### Goal of the exercise
If a line of the records contains the word "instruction", list it.
----- The records
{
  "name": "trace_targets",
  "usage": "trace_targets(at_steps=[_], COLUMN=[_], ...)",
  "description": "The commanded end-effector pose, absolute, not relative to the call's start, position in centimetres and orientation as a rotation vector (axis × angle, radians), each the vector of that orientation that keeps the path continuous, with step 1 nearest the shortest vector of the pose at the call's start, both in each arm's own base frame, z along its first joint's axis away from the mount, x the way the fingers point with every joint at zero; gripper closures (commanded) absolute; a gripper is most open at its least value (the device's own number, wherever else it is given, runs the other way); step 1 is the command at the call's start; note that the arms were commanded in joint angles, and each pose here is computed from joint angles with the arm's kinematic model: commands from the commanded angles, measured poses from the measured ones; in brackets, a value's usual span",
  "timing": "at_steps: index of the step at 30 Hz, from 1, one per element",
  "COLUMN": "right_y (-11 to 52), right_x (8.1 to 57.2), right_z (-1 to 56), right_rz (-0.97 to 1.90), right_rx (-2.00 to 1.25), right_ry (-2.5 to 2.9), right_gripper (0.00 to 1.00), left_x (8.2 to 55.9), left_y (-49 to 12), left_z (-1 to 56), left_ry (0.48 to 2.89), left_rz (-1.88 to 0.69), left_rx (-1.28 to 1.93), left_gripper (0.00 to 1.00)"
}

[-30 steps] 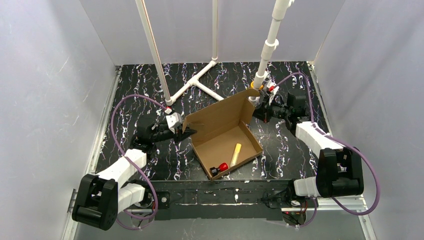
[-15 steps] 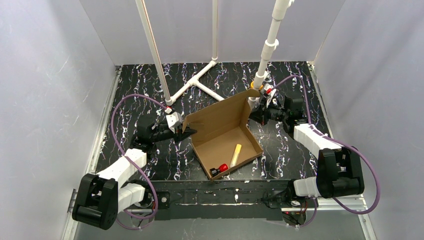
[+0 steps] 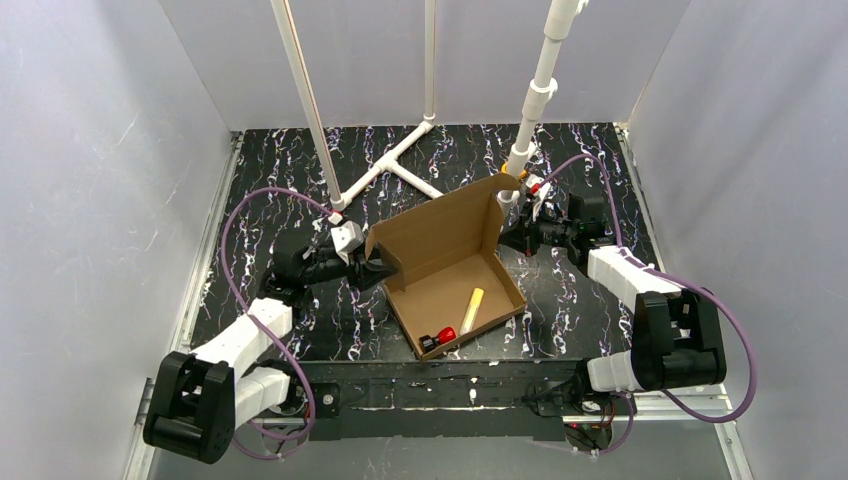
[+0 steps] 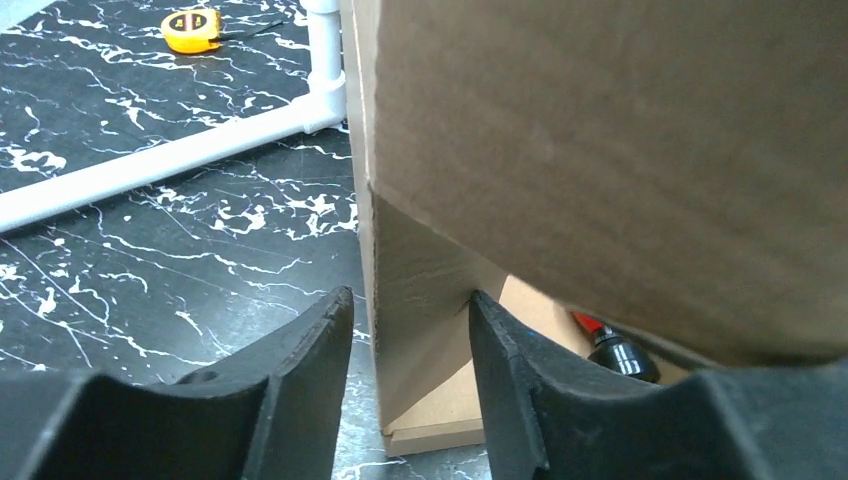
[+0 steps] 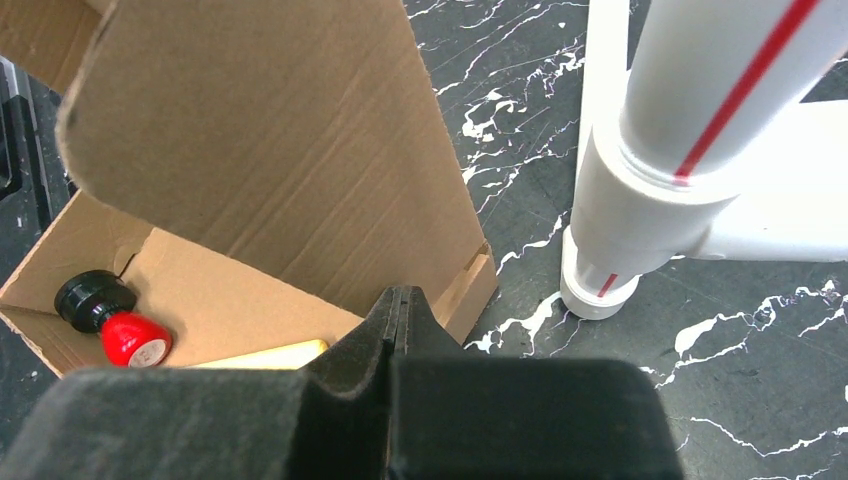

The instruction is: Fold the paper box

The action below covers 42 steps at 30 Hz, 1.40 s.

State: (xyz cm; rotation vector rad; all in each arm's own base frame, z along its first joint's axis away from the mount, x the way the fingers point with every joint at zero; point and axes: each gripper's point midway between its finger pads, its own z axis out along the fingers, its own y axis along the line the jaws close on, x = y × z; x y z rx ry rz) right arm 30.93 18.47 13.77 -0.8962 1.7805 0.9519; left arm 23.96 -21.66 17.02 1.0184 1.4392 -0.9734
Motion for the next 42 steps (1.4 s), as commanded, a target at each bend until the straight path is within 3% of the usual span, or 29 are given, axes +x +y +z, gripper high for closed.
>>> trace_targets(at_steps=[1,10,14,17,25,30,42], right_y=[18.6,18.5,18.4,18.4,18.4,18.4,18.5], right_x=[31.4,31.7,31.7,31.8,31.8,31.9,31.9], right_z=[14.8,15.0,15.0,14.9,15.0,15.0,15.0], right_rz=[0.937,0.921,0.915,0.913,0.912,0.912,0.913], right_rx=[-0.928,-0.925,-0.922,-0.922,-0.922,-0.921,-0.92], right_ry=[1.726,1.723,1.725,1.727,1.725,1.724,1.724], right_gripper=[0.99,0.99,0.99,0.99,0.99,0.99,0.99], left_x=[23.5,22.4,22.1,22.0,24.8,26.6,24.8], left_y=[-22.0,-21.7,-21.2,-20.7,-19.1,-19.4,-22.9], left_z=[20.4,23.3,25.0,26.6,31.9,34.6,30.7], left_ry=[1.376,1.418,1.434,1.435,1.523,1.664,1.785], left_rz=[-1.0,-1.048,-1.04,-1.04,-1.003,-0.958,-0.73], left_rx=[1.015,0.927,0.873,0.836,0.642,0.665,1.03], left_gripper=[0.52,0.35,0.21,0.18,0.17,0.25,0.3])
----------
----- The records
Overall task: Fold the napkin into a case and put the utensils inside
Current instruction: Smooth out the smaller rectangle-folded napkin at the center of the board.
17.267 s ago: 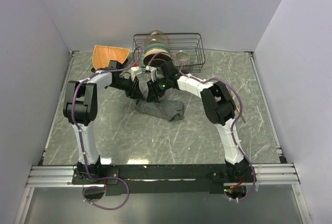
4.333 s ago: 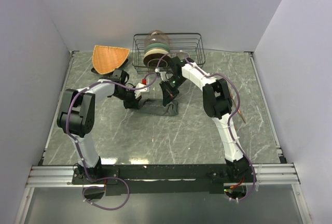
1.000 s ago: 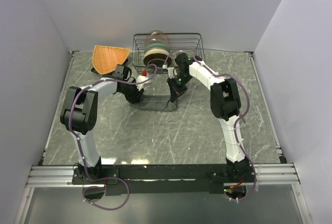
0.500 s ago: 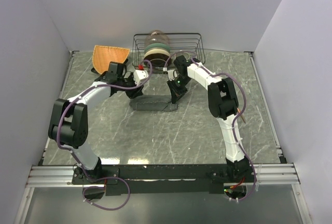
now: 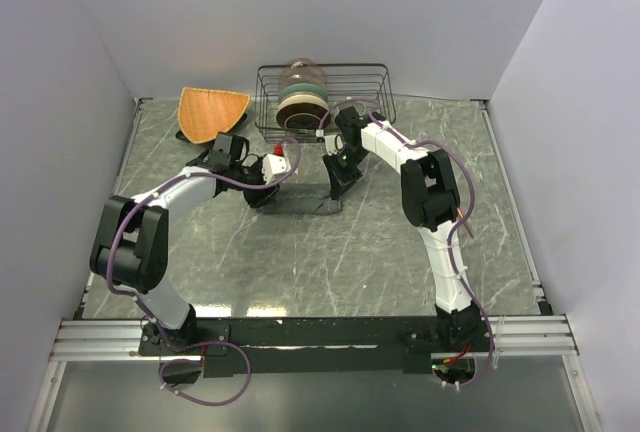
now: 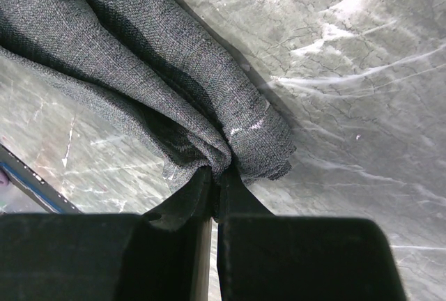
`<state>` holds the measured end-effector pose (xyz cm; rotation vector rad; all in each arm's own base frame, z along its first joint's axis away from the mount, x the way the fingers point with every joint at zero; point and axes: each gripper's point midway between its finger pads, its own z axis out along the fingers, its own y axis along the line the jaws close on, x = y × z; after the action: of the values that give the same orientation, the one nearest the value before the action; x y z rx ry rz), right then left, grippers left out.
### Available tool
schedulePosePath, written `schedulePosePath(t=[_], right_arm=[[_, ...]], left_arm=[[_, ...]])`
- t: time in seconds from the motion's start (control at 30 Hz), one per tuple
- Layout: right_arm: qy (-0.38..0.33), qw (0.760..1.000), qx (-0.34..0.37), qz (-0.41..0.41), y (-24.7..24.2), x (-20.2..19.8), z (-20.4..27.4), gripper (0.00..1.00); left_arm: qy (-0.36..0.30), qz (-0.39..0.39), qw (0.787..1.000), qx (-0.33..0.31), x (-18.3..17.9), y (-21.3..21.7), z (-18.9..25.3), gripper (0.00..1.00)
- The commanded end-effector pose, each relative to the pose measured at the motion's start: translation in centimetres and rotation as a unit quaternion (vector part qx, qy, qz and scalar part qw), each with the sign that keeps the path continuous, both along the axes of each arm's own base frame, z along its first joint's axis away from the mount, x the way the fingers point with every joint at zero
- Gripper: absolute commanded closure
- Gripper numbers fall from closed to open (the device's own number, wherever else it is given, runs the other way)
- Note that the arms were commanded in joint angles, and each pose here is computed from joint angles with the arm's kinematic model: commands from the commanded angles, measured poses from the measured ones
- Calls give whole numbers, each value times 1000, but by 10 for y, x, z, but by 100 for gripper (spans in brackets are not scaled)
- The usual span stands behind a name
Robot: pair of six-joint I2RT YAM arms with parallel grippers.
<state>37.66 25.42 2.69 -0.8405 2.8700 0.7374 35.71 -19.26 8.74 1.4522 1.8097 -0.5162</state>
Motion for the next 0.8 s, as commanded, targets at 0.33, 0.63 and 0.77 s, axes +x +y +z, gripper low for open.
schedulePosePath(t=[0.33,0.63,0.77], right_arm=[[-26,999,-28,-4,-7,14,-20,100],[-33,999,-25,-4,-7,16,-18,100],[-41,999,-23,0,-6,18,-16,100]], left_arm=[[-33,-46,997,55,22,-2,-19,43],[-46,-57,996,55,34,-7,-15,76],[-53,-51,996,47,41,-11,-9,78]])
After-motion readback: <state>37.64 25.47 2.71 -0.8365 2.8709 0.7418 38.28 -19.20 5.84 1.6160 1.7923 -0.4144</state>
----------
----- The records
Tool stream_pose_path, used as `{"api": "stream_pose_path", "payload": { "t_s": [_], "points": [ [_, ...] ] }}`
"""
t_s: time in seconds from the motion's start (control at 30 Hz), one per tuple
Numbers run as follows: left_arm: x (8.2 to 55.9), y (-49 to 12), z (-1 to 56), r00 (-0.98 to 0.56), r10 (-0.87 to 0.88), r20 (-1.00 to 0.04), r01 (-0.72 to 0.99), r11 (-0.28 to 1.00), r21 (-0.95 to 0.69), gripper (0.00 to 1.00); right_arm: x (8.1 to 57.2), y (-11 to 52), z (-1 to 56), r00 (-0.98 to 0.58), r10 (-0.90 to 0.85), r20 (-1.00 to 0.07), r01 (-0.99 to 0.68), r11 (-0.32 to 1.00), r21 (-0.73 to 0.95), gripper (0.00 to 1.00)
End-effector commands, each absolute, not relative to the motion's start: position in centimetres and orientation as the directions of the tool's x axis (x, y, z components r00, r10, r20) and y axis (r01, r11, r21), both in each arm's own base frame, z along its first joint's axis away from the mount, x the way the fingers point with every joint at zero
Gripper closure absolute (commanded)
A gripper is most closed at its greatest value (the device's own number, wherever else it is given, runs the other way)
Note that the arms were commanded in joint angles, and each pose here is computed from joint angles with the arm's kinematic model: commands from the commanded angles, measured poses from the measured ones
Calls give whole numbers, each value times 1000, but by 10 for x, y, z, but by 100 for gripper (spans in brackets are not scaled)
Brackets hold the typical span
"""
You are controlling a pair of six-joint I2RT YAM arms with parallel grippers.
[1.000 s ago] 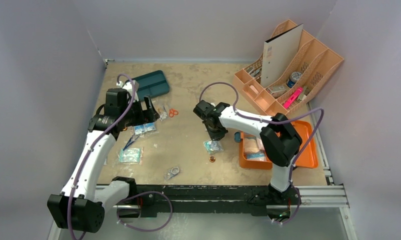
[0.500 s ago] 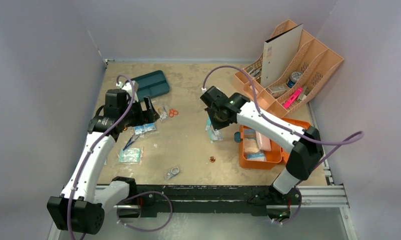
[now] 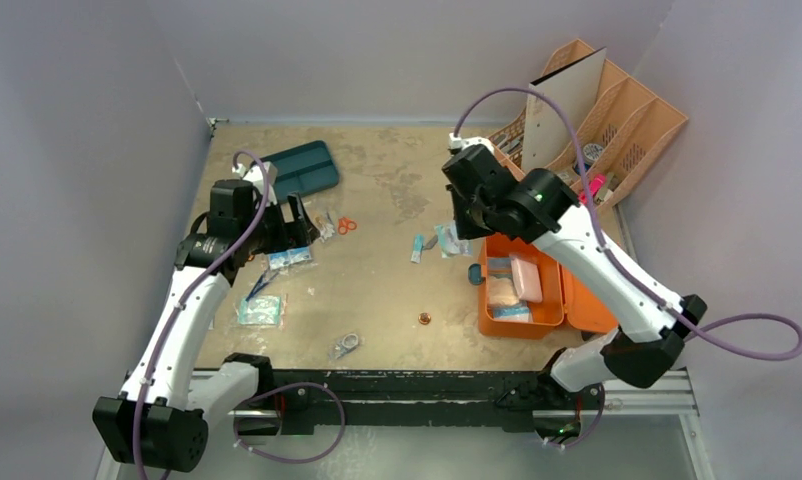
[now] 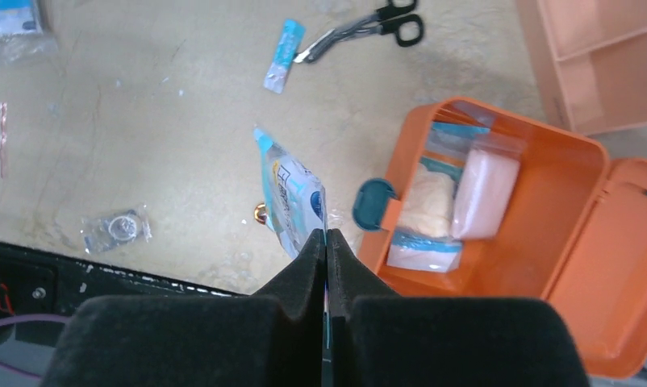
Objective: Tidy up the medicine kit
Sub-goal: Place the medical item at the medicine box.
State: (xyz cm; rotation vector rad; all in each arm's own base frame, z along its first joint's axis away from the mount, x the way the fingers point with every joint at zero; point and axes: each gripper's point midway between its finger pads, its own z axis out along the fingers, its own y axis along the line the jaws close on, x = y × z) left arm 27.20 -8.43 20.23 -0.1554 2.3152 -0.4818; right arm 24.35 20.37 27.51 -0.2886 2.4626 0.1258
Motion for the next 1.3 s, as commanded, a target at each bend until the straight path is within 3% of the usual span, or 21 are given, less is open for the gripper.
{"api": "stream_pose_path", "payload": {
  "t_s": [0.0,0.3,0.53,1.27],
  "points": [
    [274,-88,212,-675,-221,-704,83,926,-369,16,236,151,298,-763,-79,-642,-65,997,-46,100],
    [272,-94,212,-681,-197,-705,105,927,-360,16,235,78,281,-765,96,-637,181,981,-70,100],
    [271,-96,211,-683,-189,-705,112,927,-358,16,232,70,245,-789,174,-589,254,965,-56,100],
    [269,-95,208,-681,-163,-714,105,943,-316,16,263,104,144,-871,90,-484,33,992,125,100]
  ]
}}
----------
### Result for this task
The instruction is: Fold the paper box
Current instruction: Smooth out the smaller rectangle-folded napkin at the center of the board.

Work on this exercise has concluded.